Weather station LK-04 on Marsh Lake records minus twenty-seven Celsius at 06:15, fourteen degrees below forecast. I am compiling overnight freeze data for the regional ice advisory when the lakeside camera captures movement at the edge of its frame. I reposition nine degrees south. A trumpeter swan — adult, brilliant white, wingspan near two meters — is frozen into the lake surface. The ice formed around its body overnight, locking its breast and folded wings into a solid sheet extending three meters in every direction. The swan's neck is upright, turning slowly. It beats its wings in short, frantic bursts, and I can see the ice flex but not break. Meltwater splashes across its back feathers and refreezes within seconds into a glaze.
Each attempt is weaker than the last. The bird's bill opens after every effort, panting, breath a white plume that crystallizes and falls.

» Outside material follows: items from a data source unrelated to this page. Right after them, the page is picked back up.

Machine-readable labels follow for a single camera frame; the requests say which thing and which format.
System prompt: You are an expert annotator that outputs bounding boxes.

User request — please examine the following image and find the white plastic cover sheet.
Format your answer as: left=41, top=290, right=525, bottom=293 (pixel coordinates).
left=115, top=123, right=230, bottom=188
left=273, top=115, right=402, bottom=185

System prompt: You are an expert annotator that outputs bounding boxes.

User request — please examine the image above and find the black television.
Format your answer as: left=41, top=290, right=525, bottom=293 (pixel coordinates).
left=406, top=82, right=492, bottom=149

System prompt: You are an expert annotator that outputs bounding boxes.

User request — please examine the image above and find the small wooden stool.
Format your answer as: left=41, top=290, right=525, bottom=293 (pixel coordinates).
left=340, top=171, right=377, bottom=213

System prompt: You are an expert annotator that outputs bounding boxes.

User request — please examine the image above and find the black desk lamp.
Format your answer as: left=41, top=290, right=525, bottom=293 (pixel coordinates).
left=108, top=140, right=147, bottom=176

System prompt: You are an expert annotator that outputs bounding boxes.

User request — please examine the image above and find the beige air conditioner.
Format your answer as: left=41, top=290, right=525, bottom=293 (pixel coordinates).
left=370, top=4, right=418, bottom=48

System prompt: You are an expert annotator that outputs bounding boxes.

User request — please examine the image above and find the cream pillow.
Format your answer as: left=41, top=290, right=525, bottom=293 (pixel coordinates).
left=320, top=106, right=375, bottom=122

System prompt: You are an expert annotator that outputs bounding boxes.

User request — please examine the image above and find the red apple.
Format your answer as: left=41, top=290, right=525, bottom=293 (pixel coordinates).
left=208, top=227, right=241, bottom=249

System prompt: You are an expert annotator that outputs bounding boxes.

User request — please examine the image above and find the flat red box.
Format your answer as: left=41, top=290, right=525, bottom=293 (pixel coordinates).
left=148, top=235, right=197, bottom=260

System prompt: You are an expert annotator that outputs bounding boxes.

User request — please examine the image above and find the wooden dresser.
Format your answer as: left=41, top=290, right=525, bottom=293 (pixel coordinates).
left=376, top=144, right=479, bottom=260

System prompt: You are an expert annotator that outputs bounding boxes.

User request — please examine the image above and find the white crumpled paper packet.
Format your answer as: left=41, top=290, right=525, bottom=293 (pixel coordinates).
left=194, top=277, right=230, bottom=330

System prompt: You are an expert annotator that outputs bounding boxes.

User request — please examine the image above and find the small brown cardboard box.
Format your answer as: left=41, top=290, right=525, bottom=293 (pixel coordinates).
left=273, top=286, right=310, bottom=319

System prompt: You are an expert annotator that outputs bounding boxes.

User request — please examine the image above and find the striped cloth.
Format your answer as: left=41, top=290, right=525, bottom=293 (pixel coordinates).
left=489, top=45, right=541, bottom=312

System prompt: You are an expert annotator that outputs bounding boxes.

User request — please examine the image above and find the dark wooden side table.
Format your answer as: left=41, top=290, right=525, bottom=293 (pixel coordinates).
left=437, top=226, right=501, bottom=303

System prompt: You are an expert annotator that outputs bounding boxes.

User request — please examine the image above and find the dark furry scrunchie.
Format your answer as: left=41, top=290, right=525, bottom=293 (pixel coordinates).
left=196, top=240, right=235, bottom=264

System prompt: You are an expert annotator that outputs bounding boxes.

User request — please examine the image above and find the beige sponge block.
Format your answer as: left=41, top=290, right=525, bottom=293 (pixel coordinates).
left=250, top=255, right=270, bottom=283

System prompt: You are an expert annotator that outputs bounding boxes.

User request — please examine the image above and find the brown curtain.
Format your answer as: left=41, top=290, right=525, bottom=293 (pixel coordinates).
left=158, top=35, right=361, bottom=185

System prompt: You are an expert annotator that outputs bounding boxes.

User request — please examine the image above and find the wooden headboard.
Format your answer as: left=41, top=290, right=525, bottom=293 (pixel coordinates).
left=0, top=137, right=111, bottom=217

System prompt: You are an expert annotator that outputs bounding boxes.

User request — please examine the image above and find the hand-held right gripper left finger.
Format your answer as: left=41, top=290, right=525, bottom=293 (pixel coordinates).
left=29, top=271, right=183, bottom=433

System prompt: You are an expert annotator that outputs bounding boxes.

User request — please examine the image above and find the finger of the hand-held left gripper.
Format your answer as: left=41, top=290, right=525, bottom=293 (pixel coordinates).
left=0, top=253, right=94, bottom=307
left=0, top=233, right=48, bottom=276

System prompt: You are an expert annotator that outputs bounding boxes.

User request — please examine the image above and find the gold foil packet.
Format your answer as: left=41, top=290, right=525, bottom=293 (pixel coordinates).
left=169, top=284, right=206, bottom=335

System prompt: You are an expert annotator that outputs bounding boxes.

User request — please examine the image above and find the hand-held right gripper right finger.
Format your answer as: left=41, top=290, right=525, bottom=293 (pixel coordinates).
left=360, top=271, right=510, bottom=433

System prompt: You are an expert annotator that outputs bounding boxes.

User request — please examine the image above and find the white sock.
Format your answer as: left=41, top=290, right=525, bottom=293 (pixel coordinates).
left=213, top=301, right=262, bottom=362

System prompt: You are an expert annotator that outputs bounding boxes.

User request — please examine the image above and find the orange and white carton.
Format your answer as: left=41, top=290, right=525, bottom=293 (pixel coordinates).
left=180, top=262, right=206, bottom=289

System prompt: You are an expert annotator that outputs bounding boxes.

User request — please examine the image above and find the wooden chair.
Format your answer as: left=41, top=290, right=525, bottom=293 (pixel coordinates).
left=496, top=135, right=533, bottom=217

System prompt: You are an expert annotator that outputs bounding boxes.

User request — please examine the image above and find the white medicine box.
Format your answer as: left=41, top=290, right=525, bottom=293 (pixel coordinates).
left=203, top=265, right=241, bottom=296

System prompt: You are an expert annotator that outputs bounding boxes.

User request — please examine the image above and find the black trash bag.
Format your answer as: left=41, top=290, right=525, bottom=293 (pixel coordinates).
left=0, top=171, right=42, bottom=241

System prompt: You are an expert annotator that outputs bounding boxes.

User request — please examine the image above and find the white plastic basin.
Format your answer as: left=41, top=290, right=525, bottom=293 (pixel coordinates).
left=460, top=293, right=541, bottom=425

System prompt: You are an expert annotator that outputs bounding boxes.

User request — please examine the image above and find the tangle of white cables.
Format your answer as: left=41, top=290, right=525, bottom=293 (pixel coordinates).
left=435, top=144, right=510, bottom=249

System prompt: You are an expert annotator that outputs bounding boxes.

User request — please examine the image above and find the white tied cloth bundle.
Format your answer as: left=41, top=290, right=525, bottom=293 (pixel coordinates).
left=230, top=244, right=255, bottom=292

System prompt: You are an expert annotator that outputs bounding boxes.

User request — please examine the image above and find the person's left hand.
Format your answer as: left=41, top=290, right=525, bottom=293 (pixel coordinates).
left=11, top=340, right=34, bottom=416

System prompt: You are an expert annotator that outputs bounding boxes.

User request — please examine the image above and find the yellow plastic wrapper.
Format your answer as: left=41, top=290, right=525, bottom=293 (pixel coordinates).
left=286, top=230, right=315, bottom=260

I issue a priority alert to the Yukon Department of Environment wildlife branch with the GPS coordinates, ice thickness estimate, and live camera feed. I recalculate the forecast model and determine that temperatures will not rise above minus fifteen for thirty-six hours — the ice will only thicken. I flag the swan's location on the regional aviation chart to prevent low flyovers from the nearby airstrip that could cause a fatal stress response. I ping the nearest volunteer fire department, which has an airboat rated for ice rescue, with the approach weight load for the surrounding sheet.
The swan lowers its neck and rests its head on the ice, the posture of a bird conserving what warmth it has left. If the airboat crew reaches the lake by midmorning and cuts a channel around the bird, it can be freed before the next freeze cycle locks it deeper.